> **Data provided**:
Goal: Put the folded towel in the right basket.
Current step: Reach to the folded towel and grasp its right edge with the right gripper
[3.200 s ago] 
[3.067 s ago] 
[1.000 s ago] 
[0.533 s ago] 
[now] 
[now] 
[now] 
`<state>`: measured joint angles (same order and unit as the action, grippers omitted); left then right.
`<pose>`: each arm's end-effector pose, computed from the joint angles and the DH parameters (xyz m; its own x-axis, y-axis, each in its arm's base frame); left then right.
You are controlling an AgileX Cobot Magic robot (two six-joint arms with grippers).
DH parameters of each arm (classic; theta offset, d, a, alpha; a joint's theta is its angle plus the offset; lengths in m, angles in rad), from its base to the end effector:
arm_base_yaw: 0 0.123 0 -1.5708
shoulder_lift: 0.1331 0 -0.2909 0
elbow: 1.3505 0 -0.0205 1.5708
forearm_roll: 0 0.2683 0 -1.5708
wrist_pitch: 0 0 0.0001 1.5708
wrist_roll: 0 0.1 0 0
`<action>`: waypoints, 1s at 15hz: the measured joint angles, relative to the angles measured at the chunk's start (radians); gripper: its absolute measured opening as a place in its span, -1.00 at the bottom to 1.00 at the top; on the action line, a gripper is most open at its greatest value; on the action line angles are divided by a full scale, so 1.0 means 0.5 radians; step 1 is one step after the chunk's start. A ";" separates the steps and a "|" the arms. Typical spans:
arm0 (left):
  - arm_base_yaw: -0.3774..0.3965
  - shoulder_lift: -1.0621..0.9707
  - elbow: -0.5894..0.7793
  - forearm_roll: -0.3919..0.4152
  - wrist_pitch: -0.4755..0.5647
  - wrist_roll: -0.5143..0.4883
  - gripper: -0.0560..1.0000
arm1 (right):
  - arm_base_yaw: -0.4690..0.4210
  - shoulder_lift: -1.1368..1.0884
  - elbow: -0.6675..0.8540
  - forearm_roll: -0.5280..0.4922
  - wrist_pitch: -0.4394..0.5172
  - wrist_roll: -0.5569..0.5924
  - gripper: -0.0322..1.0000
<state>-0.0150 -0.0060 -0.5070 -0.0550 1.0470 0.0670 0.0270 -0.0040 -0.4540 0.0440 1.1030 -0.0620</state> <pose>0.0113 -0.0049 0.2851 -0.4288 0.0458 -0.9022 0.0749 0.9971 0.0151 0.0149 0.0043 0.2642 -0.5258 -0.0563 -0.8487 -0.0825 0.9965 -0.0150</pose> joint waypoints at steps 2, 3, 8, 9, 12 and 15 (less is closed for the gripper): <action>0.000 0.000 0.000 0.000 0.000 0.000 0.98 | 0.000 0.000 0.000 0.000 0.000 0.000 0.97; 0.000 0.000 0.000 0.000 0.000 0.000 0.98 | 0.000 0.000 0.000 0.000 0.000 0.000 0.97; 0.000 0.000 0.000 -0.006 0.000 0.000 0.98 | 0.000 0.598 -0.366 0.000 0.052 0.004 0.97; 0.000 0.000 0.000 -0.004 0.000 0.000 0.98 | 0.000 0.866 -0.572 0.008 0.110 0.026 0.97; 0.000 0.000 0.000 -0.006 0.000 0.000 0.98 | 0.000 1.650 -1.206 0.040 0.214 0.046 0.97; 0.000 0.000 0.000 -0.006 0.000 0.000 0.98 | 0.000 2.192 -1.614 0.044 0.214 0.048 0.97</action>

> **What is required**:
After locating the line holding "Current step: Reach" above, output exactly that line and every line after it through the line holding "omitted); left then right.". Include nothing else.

> **Task solution**:
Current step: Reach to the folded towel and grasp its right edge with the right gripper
[3.200 s ago] 
[3.067 s ago] 
[1.000 s ago] 
[0.533 s ago] 
[now] 
[now] 
[now] 
`<state>`: measured joint angles (same order and unit as the action, grippers omitted); left then right.

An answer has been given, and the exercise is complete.